Note that the two heresies are distinct.

You can believe that IQ matters quite a lot for earnings, but still think that education teaches nothing but bona fide job market skills. If this is so, then comparing the earnings of college graduates to high school graduates overstates the private benefit of education. Why? College graduates were smarter to begin with, so they would have earned more money than the typical high school graduate even if they didn’t go to college. Labor economists call this “ability bias.”

Similarly, you can believe that a lot of education is mere signaling, without thinking that IQ by itself puts money in your pocket. Suppose that the world is rigidly credentialist, so that no one will even consider a person without a degree for anything beyond a low-skilled job. If this is so, then comparing the earnings of college graduates to high school graduates overstates the social benefit of education. Why? Because part of the effect of education is just to make yourself look better compared to other people without increasing production.*

However, signaling by itself does not imply that the private benefit of education is any less than it seems to be: If you want to cash in on your brains, you’ve got to suffer through school first.
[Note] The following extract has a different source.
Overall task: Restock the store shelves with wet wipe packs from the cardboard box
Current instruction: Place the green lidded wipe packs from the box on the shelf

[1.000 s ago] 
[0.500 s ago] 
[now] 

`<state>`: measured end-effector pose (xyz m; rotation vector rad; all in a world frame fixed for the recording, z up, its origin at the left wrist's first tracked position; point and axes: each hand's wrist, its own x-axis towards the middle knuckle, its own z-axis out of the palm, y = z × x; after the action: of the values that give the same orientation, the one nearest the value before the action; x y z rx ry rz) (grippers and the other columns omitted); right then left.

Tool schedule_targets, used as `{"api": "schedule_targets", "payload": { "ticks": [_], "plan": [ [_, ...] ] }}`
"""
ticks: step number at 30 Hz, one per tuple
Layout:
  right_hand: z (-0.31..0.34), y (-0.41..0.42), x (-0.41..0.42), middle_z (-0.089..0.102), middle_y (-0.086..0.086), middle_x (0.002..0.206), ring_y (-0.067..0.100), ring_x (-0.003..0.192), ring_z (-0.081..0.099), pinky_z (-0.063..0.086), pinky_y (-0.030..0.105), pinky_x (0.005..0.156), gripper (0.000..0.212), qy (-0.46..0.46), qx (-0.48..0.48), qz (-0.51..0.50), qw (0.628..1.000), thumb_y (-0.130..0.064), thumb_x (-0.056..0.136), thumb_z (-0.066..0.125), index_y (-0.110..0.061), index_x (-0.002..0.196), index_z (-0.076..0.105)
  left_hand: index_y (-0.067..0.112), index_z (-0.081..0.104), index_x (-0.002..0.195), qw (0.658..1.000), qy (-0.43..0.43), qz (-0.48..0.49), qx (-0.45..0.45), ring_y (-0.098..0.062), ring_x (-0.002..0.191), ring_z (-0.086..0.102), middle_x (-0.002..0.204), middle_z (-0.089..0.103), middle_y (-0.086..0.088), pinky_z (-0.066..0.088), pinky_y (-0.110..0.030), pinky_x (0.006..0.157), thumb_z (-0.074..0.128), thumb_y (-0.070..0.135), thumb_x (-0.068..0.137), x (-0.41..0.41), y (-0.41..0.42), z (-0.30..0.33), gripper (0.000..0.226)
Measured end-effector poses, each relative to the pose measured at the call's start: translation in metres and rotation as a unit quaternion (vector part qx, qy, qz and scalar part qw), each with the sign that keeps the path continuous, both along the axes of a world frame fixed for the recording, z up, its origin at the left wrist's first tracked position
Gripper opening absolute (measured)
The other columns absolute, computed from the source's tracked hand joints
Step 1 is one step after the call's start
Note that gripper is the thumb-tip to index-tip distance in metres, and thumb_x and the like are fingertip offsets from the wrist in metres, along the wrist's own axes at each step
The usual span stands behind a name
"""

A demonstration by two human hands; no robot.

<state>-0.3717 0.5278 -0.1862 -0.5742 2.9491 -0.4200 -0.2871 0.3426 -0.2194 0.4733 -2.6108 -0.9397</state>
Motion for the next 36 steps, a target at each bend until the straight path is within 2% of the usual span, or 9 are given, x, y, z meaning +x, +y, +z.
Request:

Last, note that while these two positions are logically distinct, they are compatible. You can consistently think that a lot of education is mere hoop-jumping to distinguish yourself from other people, AND that even if a high-IQ person refused to jump academic hoops, he’d still end up earning more money than a low-IQ person who was unable to jump academic hoops. And that is exactly my view.

Why should you care if either or both heresies is true? Prudence alone tells you to worry about ability bias, because it leads brainy people – like you, valued reader! – to overestimate your payoff from education.

In contrast, from the standpoint of prudence, it makes no difference whether education is signaling or not. What counts is that employers value it; why they value it makes no difference. However, whether education is signaling or not makes a great deal of difference from an ethical viewpoint: The world as a whole is better off if people have more productive skills, but not if people jump through more academic hoops.

As a professor, it’s admittedly contrary to my interest for people to understand either of my favorite educational heresies. If they understood ability bias, they’d be less likely to go to college; if they understood signaling, they’d be less likely to vote to subsidize college. But who listens to me, anyway?

* There is some social benefit of signaling, because it helps match abilities to jobs; but a lot of it is still socially wasteful because you could have matched people about as well if everyone got, say, half as much education.